Monthly Archives: May 2013

National efficiency

Thermodynamics, especially the first and second laws, are usually perceived as boring and perhaps mysterious by most people, including many engineers, as well as irrelevant by many non-engineers.  However, thermodynamics is fundamental to how engineers deliver products and services to society.  The name ‘thermodynamics’ does not help much, perhaps it would be better to call it ‘energy science’, since it is about energy transfers, conversions and flows.

The national energy flow charts mentioned in my post about ‘Energy Blending’ on 22 May 2013 illustrate nicely the first and second laws of thermodynamics (or energy science).  The underlying basis of the flowcharts is to treat the nation as a system and to account for the energy flows in and out across the system boundaries.  The first law, which is about conservation of energy, demands that the inflow and outflow balance one another, so for the UK and USA the annual inflows were 12.5 and 92 quintrillion joules respectively.  A quadtillion is a million million million or 1 with 18 zeros.

The second law demands that any real process involves an increase in entropy, which is a measure of energy dispersion, essentially lost or wasted energy, and this is also present in the flow charts.  In the centre of the UK chart is electricity generation or conversion with an input totally 82.4 Mtoe [millions tons oil equivalent], an output of 29.5 Mtoe and losses of 48.2 Mtoe, which are demanded by the second law of thermodynamics.  So the overall efficiency of electricity generation in the UK is 35.8% [=desired output/required input].
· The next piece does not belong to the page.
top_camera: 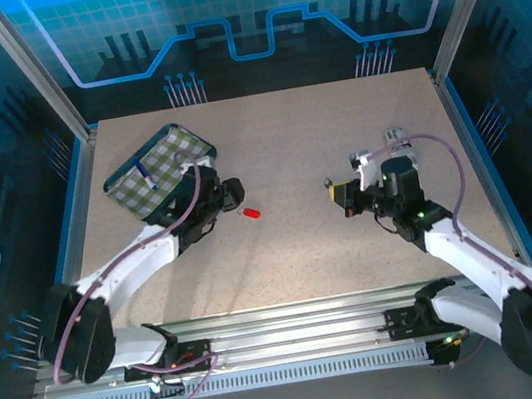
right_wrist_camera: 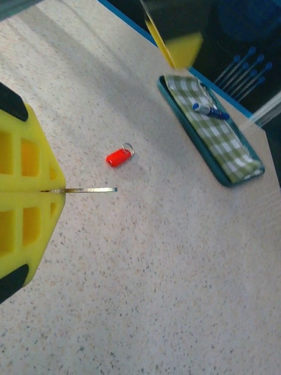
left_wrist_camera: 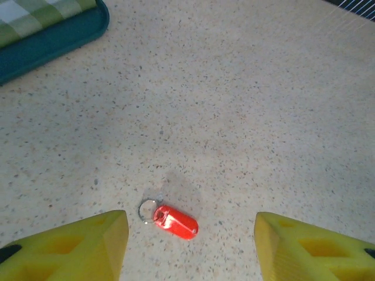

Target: Remove the keys from the keyring

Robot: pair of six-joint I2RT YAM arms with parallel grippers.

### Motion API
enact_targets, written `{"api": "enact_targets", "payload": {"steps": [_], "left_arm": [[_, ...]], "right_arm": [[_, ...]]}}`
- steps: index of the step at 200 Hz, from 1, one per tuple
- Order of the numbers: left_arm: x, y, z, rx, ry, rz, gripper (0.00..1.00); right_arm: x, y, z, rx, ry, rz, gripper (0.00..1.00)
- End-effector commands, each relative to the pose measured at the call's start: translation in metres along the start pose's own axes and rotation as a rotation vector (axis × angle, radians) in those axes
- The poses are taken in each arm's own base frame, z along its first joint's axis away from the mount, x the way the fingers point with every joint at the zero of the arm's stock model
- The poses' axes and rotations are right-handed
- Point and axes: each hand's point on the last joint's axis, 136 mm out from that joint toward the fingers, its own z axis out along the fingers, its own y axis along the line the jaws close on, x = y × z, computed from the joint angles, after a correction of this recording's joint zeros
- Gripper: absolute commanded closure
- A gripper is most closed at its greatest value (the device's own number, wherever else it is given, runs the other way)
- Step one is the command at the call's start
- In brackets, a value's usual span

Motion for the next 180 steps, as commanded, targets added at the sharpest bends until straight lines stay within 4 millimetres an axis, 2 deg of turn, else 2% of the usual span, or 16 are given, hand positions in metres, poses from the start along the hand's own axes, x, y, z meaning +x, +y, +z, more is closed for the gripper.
{"api": "enact_targets", "payload": {"steps": [1,17,39,64,84,106,109,157,180], "left_arm": [[0.01,0.018,-0.018,-0.029,0.0,0.041,0.37],[0.009,0.02,-0.034,-0.009,-0.03,0.04,0.33],[0.007,0.02,-0.053,0.019,-0.058,0.041,0.31],[0.007,0.023,-0.066,0.024,-0.062,0.044,0.3],[0.008,0.024,-0.072,0.034,-0.073,0.031,0.3],[0.011,0.026,-0.073,0.037,-0.075,0.009,0.29],[0.01,0.025,-0.074,0.039,-0.075,0.006,0.29],[0.01,0.022,-0.075,0.062,-0.073,-0.012,0.28],[0.01,0.021,-0.074,0.063,-0.076,-0.011,0.26]], "right_arm": [[-0.027,-0.019,0.013,0.049,-0.048,0.063,1.0],[-0.028,-0.036,0.031,0.063,-0.024,0.116,1.0],[-0.019,-0.061,0.056,0.118,0.039,0.169,1.0],[-0.012,-0.085,0.071,0.167,0.047,0.255,1.0],[0.004,-0.1,0.082,0.203,0.083,0.301,1.0],[0.026,-0.117,0.089,0.246,0.124,0.346,1.0],[0.022,-0.117,0.091,0.24,0.106,0.339,1.0],[0.036,-0.131,0.095,0.265,0.109,0.364,1.0],[0.043,-0.139,0.09,0.29,0.111,0.384,0.87]]}}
Footnote: the raw data for the UK and USA energy inflows were 299.2 Mtoe [millions tons oil equivalent] and 97 quadrillion Btu [British Thermal units] respectively which I converted into the SI unit for energy, the joule.  The links for the energy flow charts are:

UK Energy flow chart:

USA Energy flow chart:


Energy blending

As I write this post, the electricity demand in the UK is 37.5 GW [=37,500,000,000 Watts].  The industry claims that wind turbines typically supply about 30 to 40% of their capacity, while the National Wind Watch in the US claims 15 to 30%.  In other words, a large wind turbine rated at 3MW [3,000,000 Watts] would will typically generate 1MW from its 50m blades that give it a total height of about 130m [about 30% higher than St Paul’s Cathedral in London].  So 37,500 such wind turbines would be required to meet current electricity demand in the UK, or one for every 1.6 miles on a square grid covering the country, which is why blending of energy sources is essential [see posting on May 15th, 2013 on Energy diversity].
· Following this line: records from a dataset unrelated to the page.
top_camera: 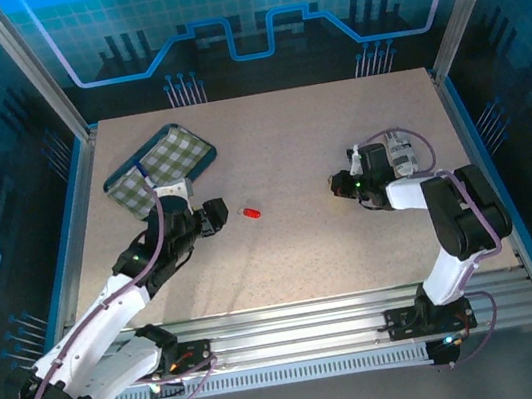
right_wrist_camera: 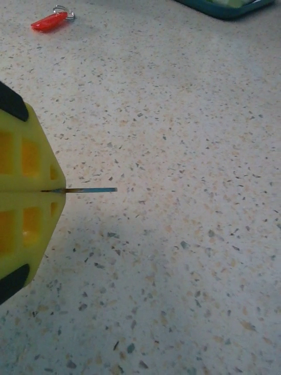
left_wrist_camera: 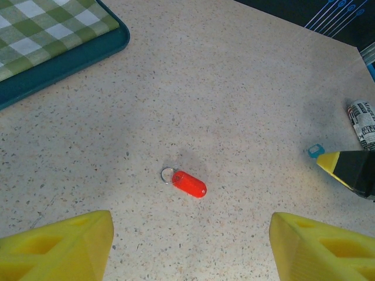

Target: Remove the keys from the keyring

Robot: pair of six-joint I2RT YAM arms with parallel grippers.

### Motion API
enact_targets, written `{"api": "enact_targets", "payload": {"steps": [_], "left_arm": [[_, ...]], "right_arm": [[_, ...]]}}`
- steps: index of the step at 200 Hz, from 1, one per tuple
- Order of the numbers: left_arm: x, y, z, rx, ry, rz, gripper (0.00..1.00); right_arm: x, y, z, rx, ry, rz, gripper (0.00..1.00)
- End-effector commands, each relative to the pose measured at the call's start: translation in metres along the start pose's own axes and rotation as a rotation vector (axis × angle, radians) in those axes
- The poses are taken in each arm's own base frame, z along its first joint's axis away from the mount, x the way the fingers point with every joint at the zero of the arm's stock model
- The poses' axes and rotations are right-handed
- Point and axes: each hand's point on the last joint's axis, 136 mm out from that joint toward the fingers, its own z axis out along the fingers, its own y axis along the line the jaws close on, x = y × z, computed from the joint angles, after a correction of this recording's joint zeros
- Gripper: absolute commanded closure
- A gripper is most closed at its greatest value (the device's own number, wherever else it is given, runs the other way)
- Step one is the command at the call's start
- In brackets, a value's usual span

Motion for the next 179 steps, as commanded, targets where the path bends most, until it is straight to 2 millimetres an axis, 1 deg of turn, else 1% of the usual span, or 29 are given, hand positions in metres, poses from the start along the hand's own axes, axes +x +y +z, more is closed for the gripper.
{"api": "enact_targets", "payload": {"steps": [1,15,38,61,78,83,87,92,99,101,105,106,107,108,109,110,111,113,124,134,150,168,173,179], "left_arm": [[0.003,0.002,-0.001,0.005,0.005,-0.023,0.26],[0.003,0.001,0.001,0.009,0.006,-0.025,0.24],[0.002,-0.001,0.003,0.015,0.007,-0.024,0.24],[0.001,-0.002,0.005,0.016,0.001,-0.019,0.24],[-0.001,-0.003,0.007,0.019,-0.005,-0.013,0.22],[-0.002,-0.003,0.007,0.018,-0.005,-0.01,0.21],[-0.002,-0.002,0.008,0.015,-0.006,-0.01,0.16],[-0.002,-0.003,0.008,0.014,-0.006,-0.006,0.13],[-0.002,-0.002,0.01,0.01,-0.004,-0.003,0.03],[-0.003,-0.002,0.01,0.007,-0.006,-0.002,0.01],[-0.003,-0.002,0.01,0.006,-0.006,0.002,0.01],[-0.003,-0.001,0.011,0.005,-0.005,0.002,0.01],[-0.003,-0.001,0.011,0.004,-0.006,0.003,0.01],[-0.004,-0.001,0.011,0.004,-0.007,0.004,0.01],[-0.004,-0.001,0.011,0.003,-0.007,0.006,0.01],[-0.004,-0.001,0.011,0.002,-0.008,0.006,0.01],[-0.004,-0.001,0.011,0.001,-0.008,0.006,0.01],[-0.005,0.0,0.011,-0.002,-0.011,0.008,0.01],[-0.009,0.004,0.011,-0.032,-0.025,0.019,0.01],[-0.016,0.015,0.011,-0.1,-0.056,0.033,0.01],[-0.032,0.031,0.009,-0.21,-0.125,0.092,0.01],[-0.058,0.055,0.001,-0.385,-0.241,0.176,0.01],[-0.062,0.06,-0.001,-0.416,-0.265,0.207,0.01],[-0.066,0.064,-0.002,-0.445,-0.296,0.267,0.01]], "right_arm": [[-0.004,-0.018,-0.001,0.032,-0.036,0.037,0.87],[-0.003,-0.027,-0.004,0.046,-0.04,0.064,0.79],[-0.001,-0.038,-0.017,0.071,-0.059,0.092,0.71],[-0.003,-0.038,-0.037,0.087,-0.091,0.102,0.66],[-0.008,-0.031,-0.058,0.09,-0.141,0.08,0.61],[-0.006,-0.031,-0.064,0.099,-0.14,0.075,0.6],[-0.006,-0.029,-0.069,0.101,-0.146,0.066,0.58],[-0.008,-0.027,-0.076,0.107,-0.158,0.053,0.57],[-0.011,-0.023,-0.085,0.116,-0.172,0.034,0.54],[-0.011,-0.022,-0.088,0.116,-0.174,0.025,0.53],[-0.014,-0.02,-0.093,0.122,-0.185,0.01,0.49],[-0.014,-0.019,-0.094,0.123,-0.187,0.005,0.46],[-0.015,-0.018,-0.096,0.123,-0.19,0.0,0.37],[-0.016,-0.018,-0.097,0.124,-0.193,-0.004,0.2],[-0.016,-0.017,-0.099,0.125,-0.195,-0.007,0.1],[-0.017,-0.017,-0.1,0.127,-0.198,-0.011,0.05],[-0.018,-0.016,-0.101,0.128,-0.199,-0.015,0.02],[-0.019,-0.014,-0.104,0.128,-0.202,-0.026,0.0],[-0.024,-0.005,-0.117,0.152,-0.22,-0.073,0.0],[-0.029,0.001,-0.128,0.191,-0.244,-0.122,0.0],[-0.042,0.002,-0.146,0.321,-0.307,-0.202,0.0],[-0.062,0.001,-0.161,0.494,-0.382,-0.315,0.0],[-0.068,0.0,-0.165,0.553,-0.413,-0.352,0.0],[-0.073,0.003,-0.166,0.596,-0.442,-0.417,0.0]]}}
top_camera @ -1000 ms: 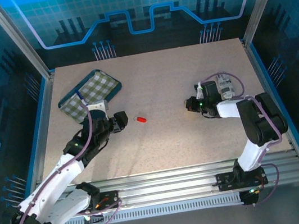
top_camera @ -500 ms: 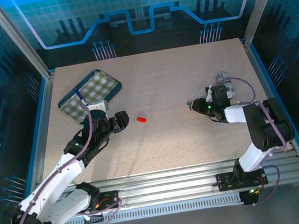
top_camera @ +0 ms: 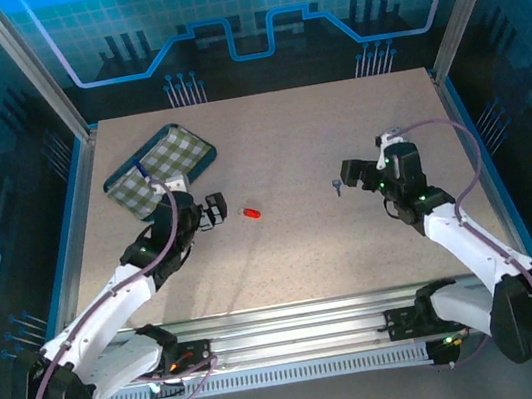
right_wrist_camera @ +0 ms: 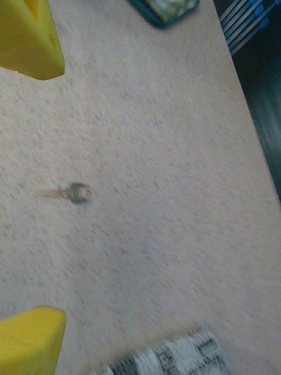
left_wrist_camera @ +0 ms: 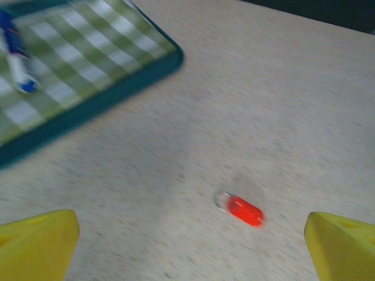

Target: Remove the keys from the keyring

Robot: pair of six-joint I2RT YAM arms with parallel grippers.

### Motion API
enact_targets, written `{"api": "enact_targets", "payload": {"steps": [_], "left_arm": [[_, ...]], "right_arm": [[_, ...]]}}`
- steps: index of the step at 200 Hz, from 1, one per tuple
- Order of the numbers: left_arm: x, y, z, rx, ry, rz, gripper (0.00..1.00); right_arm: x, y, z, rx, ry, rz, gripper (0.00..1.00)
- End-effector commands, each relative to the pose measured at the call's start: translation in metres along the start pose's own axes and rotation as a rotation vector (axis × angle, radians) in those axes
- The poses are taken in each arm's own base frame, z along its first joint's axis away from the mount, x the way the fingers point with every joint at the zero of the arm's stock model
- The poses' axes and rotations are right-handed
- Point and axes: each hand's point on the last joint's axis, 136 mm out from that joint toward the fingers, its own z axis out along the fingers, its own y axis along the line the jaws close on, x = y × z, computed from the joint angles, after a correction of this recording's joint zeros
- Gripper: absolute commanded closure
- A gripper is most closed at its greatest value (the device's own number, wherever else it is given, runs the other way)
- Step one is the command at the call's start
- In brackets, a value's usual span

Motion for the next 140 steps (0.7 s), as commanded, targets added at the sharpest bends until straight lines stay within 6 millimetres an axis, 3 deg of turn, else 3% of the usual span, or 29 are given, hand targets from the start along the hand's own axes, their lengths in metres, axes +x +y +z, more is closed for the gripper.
{"api": "enact_targets", "payload": {"steps": [1,19,41,59,87,105,120,126,140], "left_arm": [[-0.049,0.034,-0.007,-0.227,-0.219,0.16,0.01],[-0.05,0.051,-0.002,-0.267,-0.262,0.276,0.01],[-0.037,0.101,0.012,-0.402,-0.199,0.219,0.01],[-0.028,0.119,0.028,-0.415,-0.249,0.183,0.01],[-0.012,0.125,0.055,-0.384,-0.323,0.151,0.01],[-0.018,0.117,0.065,-0.35,-0.381,0.175,0.01],[-0.012,0.118,0.074,-0.293,-0.395,0.127,0.01],[-0.014,0.116,0.075,-0.277,-0.429,0.153,0.01],[0.0,0.094,0.081,-0.153,-0.383,0.216,0.01]], "right_arm": [[-0.022,-0.029,-0.009,0.313,-0.09,-0.248,0.0],[-0.029,-0.03,-0.002,0.393,-0.146,-0.376,0.0],[-0.019,-0.049,0.015,0.466,-0.134,-0.387,0.0],[-0.011,-0.058,0.026,0.48,-0.159,-0.358,0.0],[0.003,-0.071,0.04,0.439,-0.224,-0.312,0.0],[0.005,-0.064,0.045,0.406,-0.275,-0.384,0.0],[0.003,-0.058,0.047,0.353,-0.348,-0.423,0.0],[0.012,-0.059,0.053,0.318,-0.332,-0.417,0.0],[0.011,-0.057,0.052,0.28,-0.343,-0.41,0.0]]}}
We can do similar calculations for solar panels, which typically produce 250 Watts /square metre but for only perhaps 4 hours per day in the UK, so that 150 square kilometres of solar panels would be needed to meet current demand, if the sun was shining which it is not – another reason for blending energy sources.
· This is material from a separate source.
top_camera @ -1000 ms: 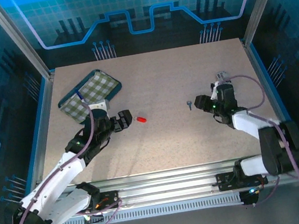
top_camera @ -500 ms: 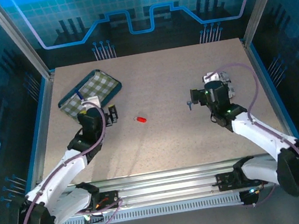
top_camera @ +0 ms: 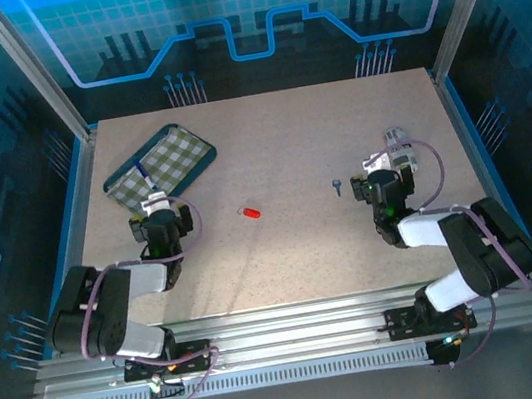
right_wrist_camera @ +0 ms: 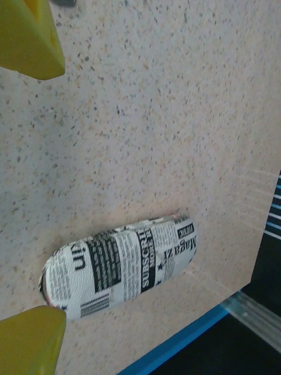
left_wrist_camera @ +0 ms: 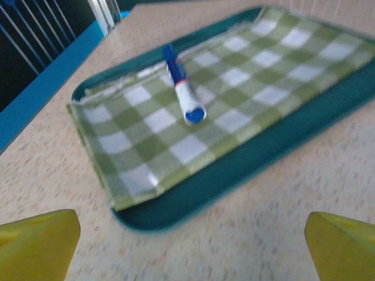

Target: Remove the keys from the keyring

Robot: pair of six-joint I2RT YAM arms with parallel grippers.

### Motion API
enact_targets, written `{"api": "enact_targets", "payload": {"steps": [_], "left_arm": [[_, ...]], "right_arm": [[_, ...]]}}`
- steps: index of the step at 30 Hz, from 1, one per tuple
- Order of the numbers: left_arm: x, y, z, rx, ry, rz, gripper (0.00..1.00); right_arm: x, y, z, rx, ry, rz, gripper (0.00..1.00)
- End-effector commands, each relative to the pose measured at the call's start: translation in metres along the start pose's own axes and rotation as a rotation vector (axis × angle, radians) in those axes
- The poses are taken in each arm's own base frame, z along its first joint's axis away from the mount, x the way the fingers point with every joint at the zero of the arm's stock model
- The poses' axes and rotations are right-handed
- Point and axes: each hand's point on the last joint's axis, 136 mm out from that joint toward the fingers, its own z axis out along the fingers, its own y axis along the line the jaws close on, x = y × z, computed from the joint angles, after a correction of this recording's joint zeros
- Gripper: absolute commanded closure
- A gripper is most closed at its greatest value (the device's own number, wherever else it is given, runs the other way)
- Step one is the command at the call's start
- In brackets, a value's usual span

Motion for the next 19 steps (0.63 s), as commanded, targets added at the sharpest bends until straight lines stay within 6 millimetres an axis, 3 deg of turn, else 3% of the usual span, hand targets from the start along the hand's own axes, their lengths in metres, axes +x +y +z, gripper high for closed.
{"api": "enact_targets", "payload": {"steps": [1,3,4,8,14,19], "left_arm": [[-0.036,-0.028,-0.009,0.186,-0.184,-0.027,0.01],[-0.026,-0.023,-0.006,0.197,-0.214,-0.06,0.01],[-0.033,-0.021,-0.007,0.193,-0.26,-0.061,0.01],[-0.032,-0.024,0.011,0.159,-0.145,-0.049,0.0],[-0.029,-0.023,0.011,0.166,-0.129,-0.059,0.01],[-0.028,-0.023,0.011,0.167,-0.126,-0.06,0.01]], "right_arm": [[-0.04,-0.002,-0.003,-0.054,-0.194,0.063,0.0],[-0.027,0.008,0.002,-0.21,-0.171,0.092,0.0],[-0.025,0.01,0.008,-0.247,-0.183,0.105,0.0],[-0.027,0.007,0.015,-0.206,-0.147,0.106,0.0],[-0.027,0.01,0.011,-0.199,-0.161,0.087,0.0],[-0.025,0.004,0.019,-0.229,-0.115,0.13,0.0]]}}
Fossil fuel fired power stations make up 70% of the blend in the UK and are responsible for about 25% of the UK carbon emissions.  The UK government aims to reduce carbon emissions by 80% by 2050 (based on 1990 levels), so about 65% of the UK powerstations have to be changed in the next 35 years to provide a more sustainable blend of energy sources.  This is not long given the scale of the infrastructure projects required and the situation is the same in many countries around the world.  So there is plenty for engineers to do once the decisions have been made on the blend.